In diesem ersten Blog möchte ich genau darüber sprechen: über das Unternehmen und die besondere Atmosphäre, die Vizavy geprägt hatte. Die nächsten beiden Beiträge werden sich dann mit meinen konkreten Aufgaben sowie meiner persönlichen Entwicklung – gerade auch während der schwierigen Phase der Insolvenz – beschäftigen
Vizavy selbst war das Ergebnis einer Fusion zweier Software‑Consulting‑Unternehmen: Moxxco aus Bad Nauheim bei Frankfurt und Codefrog aus Braunschweig. In seiner stärksten Phase beschäftigte Vizavy rund 120 Mitarbeitende und war besonders auf die Digitalisierung von Geschäftsprozessen spezialisiert. Die Mischung aus zwei Standorten und zwei Unternehmenskulturen hat Vizavy zu einem spannenden, auch wenn manchmal komplizierten, Umfeld gemacht. Wichtig dabei ist zu sagen, dass alle die Möglichkeit hatten von Zuhause zu arbeiten.
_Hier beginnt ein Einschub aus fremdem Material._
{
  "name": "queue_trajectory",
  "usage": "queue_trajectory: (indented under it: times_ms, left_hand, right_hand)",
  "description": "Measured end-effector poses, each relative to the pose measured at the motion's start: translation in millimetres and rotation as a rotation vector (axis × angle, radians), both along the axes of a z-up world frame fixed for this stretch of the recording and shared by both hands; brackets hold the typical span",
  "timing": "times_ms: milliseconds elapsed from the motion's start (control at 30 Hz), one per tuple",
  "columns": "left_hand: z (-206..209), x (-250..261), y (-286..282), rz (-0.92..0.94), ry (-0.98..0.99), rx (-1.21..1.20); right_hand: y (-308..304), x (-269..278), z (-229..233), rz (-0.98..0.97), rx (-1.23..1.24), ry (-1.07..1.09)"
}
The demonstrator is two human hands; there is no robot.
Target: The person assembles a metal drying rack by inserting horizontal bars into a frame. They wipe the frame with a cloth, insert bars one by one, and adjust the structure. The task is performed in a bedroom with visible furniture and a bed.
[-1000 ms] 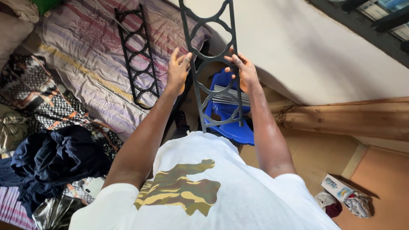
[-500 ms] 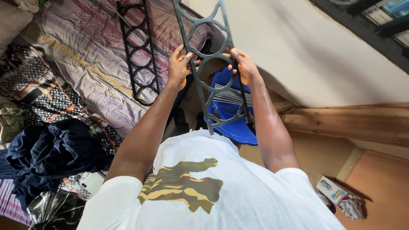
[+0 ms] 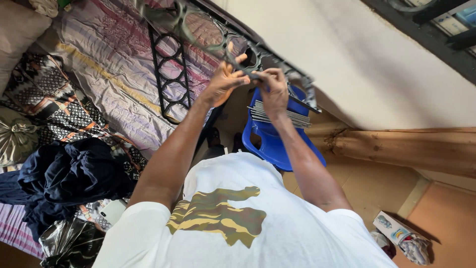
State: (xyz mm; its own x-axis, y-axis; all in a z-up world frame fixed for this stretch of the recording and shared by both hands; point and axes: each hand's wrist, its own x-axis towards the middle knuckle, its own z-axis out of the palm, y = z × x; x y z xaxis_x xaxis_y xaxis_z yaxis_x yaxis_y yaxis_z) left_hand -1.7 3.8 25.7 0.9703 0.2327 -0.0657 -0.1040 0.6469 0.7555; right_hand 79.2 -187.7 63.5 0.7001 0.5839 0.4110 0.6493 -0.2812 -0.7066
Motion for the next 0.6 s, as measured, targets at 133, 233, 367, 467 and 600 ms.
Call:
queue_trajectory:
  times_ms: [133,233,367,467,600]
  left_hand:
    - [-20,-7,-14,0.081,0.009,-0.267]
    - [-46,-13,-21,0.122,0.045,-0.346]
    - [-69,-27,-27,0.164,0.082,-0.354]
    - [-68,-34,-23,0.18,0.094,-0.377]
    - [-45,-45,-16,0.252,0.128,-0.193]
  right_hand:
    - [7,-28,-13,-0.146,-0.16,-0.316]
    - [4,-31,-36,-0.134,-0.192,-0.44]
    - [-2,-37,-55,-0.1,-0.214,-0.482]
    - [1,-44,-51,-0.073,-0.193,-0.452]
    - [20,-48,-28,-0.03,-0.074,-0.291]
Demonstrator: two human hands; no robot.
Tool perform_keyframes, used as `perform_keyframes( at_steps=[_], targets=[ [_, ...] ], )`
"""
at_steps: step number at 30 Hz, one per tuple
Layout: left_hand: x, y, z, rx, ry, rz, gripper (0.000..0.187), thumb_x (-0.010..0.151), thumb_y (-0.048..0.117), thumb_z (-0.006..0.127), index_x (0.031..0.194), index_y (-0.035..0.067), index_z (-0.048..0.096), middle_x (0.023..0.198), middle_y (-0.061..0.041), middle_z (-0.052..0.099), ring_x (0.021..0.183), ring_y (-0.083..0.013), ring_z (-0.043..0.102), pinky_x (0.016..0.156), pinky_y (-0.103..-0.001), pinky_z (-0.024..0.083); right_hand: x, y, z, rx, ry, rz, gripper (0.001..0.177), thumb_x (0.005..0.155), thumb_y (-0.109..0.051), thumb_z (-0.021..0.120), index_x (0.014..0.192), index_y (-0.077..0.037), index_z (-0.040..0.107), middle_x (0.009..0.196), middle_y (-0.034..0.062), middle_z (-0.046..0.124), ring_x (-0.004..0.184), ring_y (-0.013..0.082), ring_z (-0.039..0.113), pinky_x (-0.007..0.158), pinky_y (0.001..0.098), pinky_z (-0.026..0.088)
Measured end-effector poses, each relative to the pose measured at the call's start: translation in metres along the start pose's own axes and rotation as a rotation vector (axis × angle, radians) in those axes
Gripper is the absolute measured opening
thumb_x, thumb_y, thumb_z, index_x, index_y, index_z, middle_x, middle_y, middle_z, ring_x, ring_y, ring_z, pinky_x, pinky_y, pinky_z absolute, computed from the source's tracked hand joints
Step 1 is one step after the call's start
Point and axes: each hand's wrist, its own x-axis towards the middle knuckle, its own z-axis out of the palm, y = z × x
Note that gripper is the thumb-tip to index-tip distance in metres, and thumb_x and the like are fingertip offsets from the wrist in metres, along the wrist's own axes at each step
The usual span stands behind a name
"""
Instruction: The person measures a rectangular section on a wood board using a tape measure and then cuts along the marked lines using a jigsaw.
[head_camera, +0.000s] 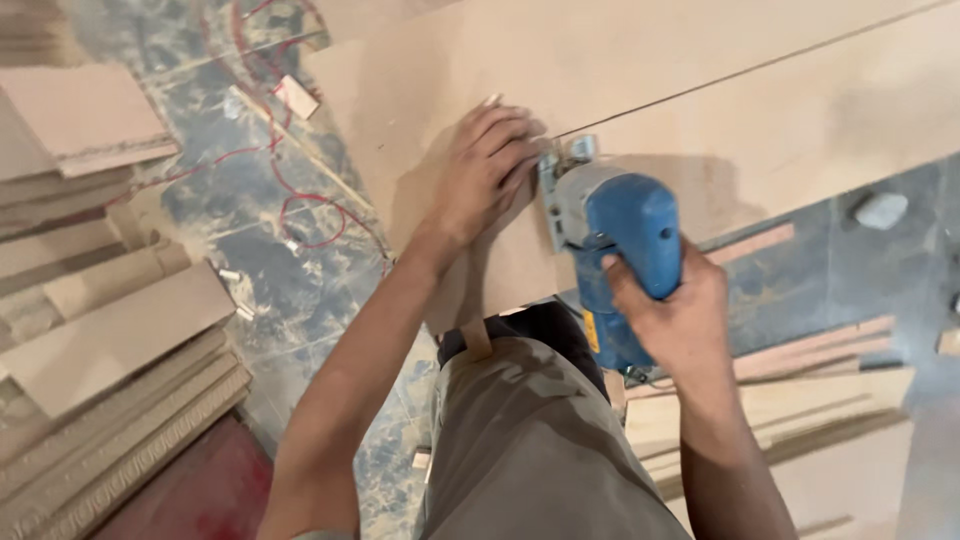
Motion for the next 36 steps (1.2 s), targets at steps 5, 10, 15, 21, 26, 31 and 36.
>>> perform_keyframes(
  at_steps=[5,10,15,21,26,31,36],
  targets=[
    [0.004,-0.014,0.013,-0.026,-0.009,0.016,0.016,0.09,0.007,0.077,0.105,0.01,0.074,0.115,-0.005,0.069,0.124,-0.0282,0.059,0.123,-0.048,0.035,0.002,0.006,-0.001,-0.095,0.042,-0.056,0.022,0.092,-0.013,0.079,0.101,0.004,0.067,0.074,0.01,0.07,0.062,0.0155,0.069,0.057,0.0313,0.054],
    [-0.015,-0.028,0.015,0.0,-0.095,0.173,0.032,0.095,0.005,0.073,0.127,0.003,0.067,0.135,-0.012,0.062,0.137,-0.0327,0.051,0.124,-0.041,0.035,-0.001,0.015,-0.003,-0.043,0.042,-0.139,0.026,0.098,-0.014,0.079,0.106,0.005,0.064,0.084,0.0121,0.071,0.062,0.016,0.069,0.055,0.0309,0.055],
    [-0.049,-0.03,0.017,0.212,-0.046,0.108,0.048,0.097,0.002,0.064,0.145,0.001,0.058,0.153,-0.016,0.049,0.145,-0.034,0.04,0.125,-0.045,0.026,-0.003,0.008,0.001,-0.004,0.153,-0.248,0.035,0.096,-0.019,0.081,0.102,0.005,0.056,0.083,0.0103,0.07,0.059,0.0148,0.069,0.05,0.0286,0.055],
    [-0.061,-0.023,0.017,0.309,-0.046,0.091,0.046,0.095,0.001,0.062,0.141,0.003,0.057,0.154,-0.012,0.05,0.148,-0.033,0.04,0.127,-0.044,0.029,-0.003,0.013,0.003,-0.076,0.214,-0.364,0.029,0.097,-0.018,0.082,0.097,0.005,0.063,0.078,0.0109,0.07,0.059,0.0145,0.069,0.053,0.0305,0.055],
    [-0.06,-0.014,0.006,0.244,-0.045,0.079,0.049,0.093,0.002,0.065,0.141,0.002,0.057,0.15,-0.014,0.052,0.145,-0.0347,0.042,0.124,-0.046,0.033,0.001,0.022,0.008,-0.184,0.282,-0.309,0.033,0.096,-0.026,0.086,0.098,0.002,0.071,0.076,0.0147,0.071,0.066,0.0244,0.072,0.063,0.0388,0.056],
    [-0.041,-0.023,-0.004,0.136,-0.104,0.096,0.038,0.094,0.008,0.071,0.132,0.008,0.065,0.144,-0.009,0.058,0.143,-0.0314,0.047,0.124,-0.045,0.037,-0.004,0.02,0.015,-0.238,0.329,-0.283,0.038,0.09,-0.03,0.088,0.098,0.003,0.07,0.077,0.0206,0.07,0.07,0.0347,0.072,0.067,0.0425,0.056],
    [0.013,-0.036,-0.01,0.033,-0.281,0.206,0.033,0.089,0.014,0.075,0.121,0.008,0.071,0.132,-0.012,0.061,0.133,-0.0348,0.049,0.117,-0.047,0.037,-0.01,0.001,0.015,-0.213,0.261,0.007,0.039,0.083,-0.031,0.087,0.092,0.002,0.069,0.072,0.0224,0.067,0.066,0.0364,0.07,0.063,0.0442,0.054]
  ],
)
Eine Besonderheit innerhalb des Unternehmens war die Vizcademy. Diese Abteilung hatte die Aufgabe, nachhaltigen Nachwuchs für Vizavy aufzubauen. Das Team bestand idealerweise ausschließlich aus Studierenden und Umschülern – also Menschen, die noch am Anfang ihrer beruflichen Laufbahn standen. Der Team würde von 8 bis 12 Entwickler*innen, 1 Scrum Masterin und 1 Product Owner (ich) zusammengebaut.
Anders als in vielen anderen Unternehmen war die Vizcademy aber nicht nur ein Ausbildungsprogramm, sondern ein vollwertiges Team mit echter Produktverantwortung. Wir hatten dieselben Aufgaben, dieselben Erwartungen und dieselben Verantwortlichkeiten wie jedes andere Team im Unternehmen. Genau das machte die Arbeit dort so besonders: Man lernte nicht nur theoretisch, sondern trug von Anfang an Verantwortung für ein echtes Produkt.